President Bush is sending a letter to the wife of the missing Chinese fighter pilot as a humanitarian gesture, U.S. officials said Sunday.
Ruan Guoqin had written Bush a letter in which she accused him and his administration of being ''too cowardly'' to offer an apology for the collision a week ago between the Chinese jet and a U.S. spy plane.
Ruan wrote that the administration defamed her husband, missing pilot Wang Wei, according to the official Xinhua news agency.
Bush's letter is intended "to respond in a humanitarian way, in an American way, to a widow who is grieving," Secretary of State Colin Powell said.
Powell, speaking on Fox News Sunday, said he had not seen a final draft.
Ruan entered a Beijing hospital Sunday, overcome by stress, according to a Beijing newspaper.
Bush's national security adviser, Condoleezza Rice, emphasized that the letter did not represent a shift in the U.S. approach to the impasse.

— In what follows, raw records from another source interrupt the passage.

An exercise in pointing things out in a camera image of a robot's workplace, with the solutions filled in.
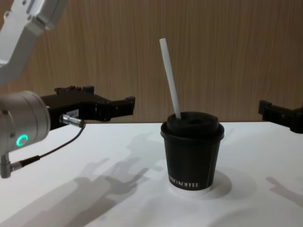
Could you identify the black paper coffee cup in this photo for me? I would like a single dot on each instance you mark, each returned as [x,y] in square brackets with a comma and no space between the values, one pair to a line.
[189,163]

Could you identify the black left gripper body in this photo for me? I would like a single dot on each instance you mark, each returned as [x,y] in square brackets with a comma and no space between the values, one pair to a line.
[71,104]

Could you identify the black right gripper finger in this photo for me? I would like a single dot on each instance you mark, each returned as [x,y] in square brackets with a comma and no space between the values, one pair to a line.
[279,113]

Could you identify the black plastic cup lid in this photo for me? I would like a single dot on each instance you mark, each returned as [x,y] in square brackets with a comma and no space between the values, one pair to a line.
[191,125]

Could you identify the white drinking straw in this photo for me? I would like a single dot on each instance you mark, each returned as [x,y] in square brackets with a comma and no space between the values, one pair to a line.
[170,78]

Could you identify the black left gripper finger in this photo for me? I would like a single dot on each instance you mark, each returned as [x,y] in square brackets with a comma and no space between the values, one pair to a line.
[120,104]
[118,113]

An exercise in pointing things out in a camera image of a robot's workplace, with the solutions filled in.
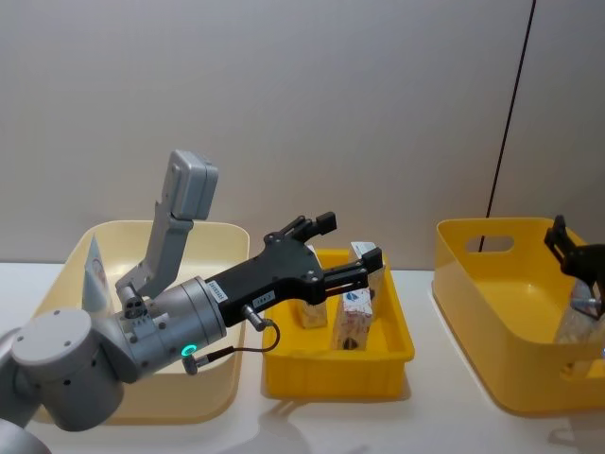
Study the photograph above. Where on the small yellow plastic crate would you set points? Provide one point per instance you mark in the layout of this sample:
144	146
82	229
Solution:
331	373

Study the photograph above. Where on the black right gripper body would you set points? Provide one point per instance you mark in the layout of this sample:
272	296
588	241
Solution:
586	262

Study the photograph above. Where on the white carton with blue mark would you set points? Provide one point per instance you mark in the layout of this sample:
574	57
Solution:
352	321

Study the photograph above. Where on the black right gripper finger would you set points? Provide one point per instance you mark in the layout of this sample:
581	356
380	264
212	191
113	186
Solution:
591	298
559	234

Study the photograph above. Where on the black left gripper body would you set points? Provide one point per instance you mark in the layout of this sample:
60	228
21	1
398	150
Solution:
279	274

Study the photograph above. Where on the large yellow plastic bin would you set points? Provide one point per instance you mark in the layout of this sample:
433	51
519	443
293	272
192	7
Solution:
510	302

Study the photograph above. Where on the pale blue white carton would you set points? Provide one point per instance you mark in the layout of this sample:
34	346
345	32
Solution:
97	279

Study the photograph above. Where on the cream plastic bin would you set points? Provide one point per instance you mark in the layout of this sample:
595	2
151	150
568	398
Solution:
212	392

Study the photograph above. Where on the short white printed carton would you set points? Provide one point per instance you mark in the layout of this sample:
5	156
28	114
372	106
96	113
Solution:
313	314

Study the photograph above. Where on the tall white printed carton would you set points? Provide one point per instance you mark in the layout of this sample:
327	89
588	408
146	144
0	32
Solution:
378	288

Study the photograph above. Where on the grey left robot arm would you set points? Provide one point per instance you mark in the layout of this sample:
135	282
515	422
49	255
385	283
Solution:
61	354

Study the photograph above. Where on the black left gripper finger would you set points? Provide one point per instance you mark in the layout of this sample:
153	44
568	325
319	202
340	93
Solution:
323	222
371	260

"The president is taking the high ground here and he is simply responding to the expression of grief, and nothing else," she said on CNN's Late Edition.
"We understand that this probably is the most difficult moment ever in this woman's life," Vice President Dick Cheney said on NBC's Meet the Press.
Two White House officials said the letter would not be released publicly. It had not been sent as of late Sunday morning, but was likely to go out late Sunday or early Monday, they said. It would not include an apology, one official said.
The United States has expressed regrets about the loss of life, but has refused to apologize for the collision between the fighter jet and the spy plane. Powell said that would be the same as accepting responsibility "and that we haven't done, can't do, and therefore won't apologize for that."